Thursday, April 29, 2021

the song of the earth


 

the song of the Earth

 

     When I was growing up the word ‘pollution’ was something people actually heard. It didn’t put your mind asleep. You had to twist it around your head.  It forced meaning upon you. It’s totally different today. We’re shut down to words like pollution and cancer. Everyone in my family has died from cancer. These are big words meaning big things; entire eco-systems, our bodies’ immune system. 

     Entire regional ecosystems are in danger. It’s not just any longer about how many hectares or acres a tiger needs in order to be a tiger.  It’s not just about the curves in a river a salmon needs in order to be salmon.  (The curves somehow producing more viable offspring within their bellies.)  Finally, in our lifetime, we’re seeing some dams taken down. We wait for the salmon to wiggle waggle up the river again.

     Today, we know that major dams, the largest constructions in the world, can cause seismic activity. We’re talking earthquakes. But the earth’s health is not even just about this sort of thing anymore either. It’s about how we’ve become threatened by our own existence. 

     Every day we hear about new extinctions.

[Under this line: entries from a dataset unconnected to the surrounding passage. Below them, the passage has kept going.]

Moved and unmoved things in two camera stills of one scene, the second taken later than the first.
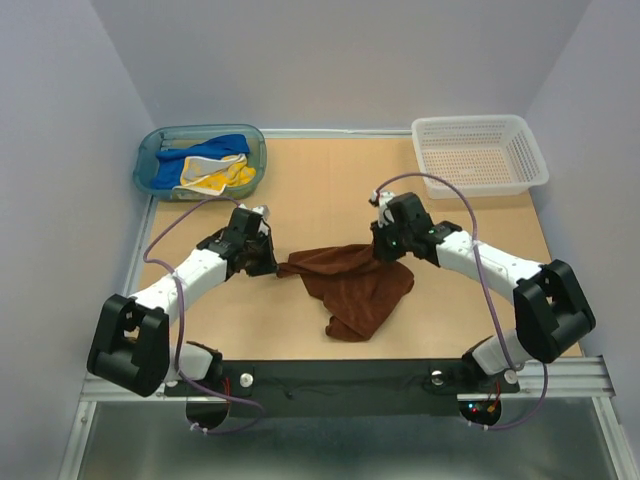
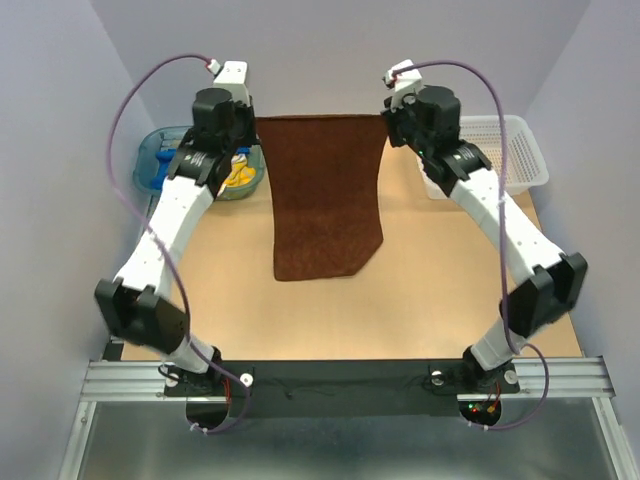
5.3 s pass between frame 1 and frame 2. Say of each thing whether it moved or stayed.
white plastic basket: stayed
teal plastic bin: stayed
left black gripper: moved
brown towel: moved
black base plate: stayed
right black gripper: moved
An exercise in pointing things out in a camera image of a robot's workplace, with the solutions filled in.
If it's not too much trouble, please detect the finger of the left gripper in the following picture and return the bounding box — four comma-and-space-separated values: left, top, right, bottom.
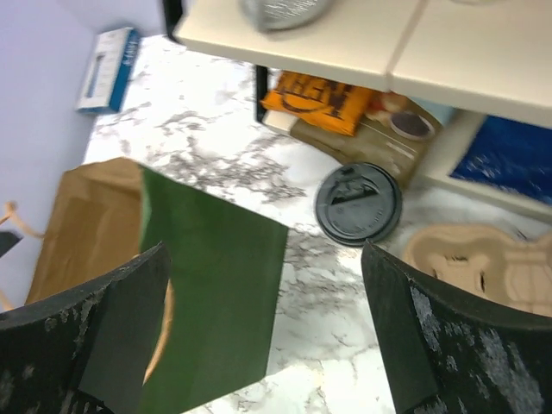
0, 230, 22, 257

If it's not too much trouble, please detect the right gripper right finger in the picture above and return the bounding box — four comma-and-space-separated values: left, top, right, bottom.
361, 242, 551, 413

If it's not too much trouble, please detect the blue doritos chips bag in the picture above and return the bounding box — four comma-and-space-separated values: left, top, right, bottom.
450, 116, 551, 204

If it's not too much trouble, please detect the brown paper bag green side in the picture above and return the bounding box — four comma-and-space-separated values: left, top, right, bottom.
0, 157, 289, 414

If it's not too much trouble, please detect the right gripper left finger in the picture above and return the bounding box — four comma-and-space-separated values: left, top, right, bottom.
1, 243, 171, 413

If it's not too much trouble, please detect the orange kettle chips bag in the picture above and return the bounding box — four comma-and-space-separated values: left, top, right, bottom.
261, 71, 374, 136

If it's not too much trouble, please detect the blue razor package box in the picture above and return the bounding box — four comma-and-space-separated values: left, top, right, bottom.
76, 27, 141, 115

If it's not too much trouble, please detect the cream black tiered shelf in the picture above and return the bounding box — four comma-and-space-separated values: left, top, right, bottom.
162, 0, 551, 221

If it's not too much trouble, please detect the single black plastic lid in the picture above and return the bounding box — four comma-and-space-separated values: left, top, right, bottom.
314, 162, 403, 248

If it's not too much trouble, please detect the rear brown pulp cup carrier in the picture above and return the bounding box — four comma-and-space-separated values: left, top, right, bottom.
402, 224, 551, 317

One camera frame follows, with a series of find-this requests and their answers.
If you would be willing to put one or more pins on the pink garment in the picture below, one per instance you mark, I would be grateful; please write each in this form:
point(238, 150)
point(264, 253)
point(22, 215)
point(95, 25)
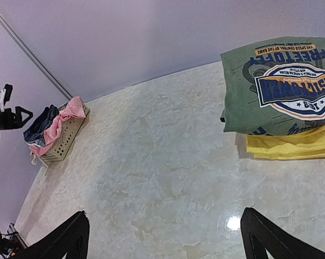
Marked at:
point(59, 121)

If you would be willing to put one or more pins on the green printed folded t-shirt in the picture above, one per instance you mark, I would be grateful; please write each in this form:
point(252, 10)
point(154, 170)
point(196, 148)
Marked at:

     How do you talk about this enormous loss that all of us are facing?  Those that have little ones. Those that like to think about futures.  Like to think about the summer sun or kitchen gardens feeding families in Kenya.  The movement of people and animals. Rhythms.  Maybe the drumming of the caribou influencing our music.  We don’t really know how any of the subtle or even the strong rhythms transform or change the flow of the blood in our veins. What we do know, we know so well that we’re starting not to hear it. We know that mountains in Switzerland have to be covered to protect them from melting.  We know that bugs that have natural enemies are free to destroy because the cold that would suppress them no longer does. 

     We know that our opposable thumb is unopposable. 

     How do you talk about this and relate this to the loss of someone you love without making it seem like you’ve made too much of a leap and that people aren’t important?  When people rank priorities of life, we’re always at the top of the list. Do people have to be the most important? Of course they are to you. Those that love you; those that give you meaning, and gravity and ground. But what about all those other beings and bodies living on this planet that sustain all that you love? What do you know about that?  How close are you to it?  Is your ear to the ground? 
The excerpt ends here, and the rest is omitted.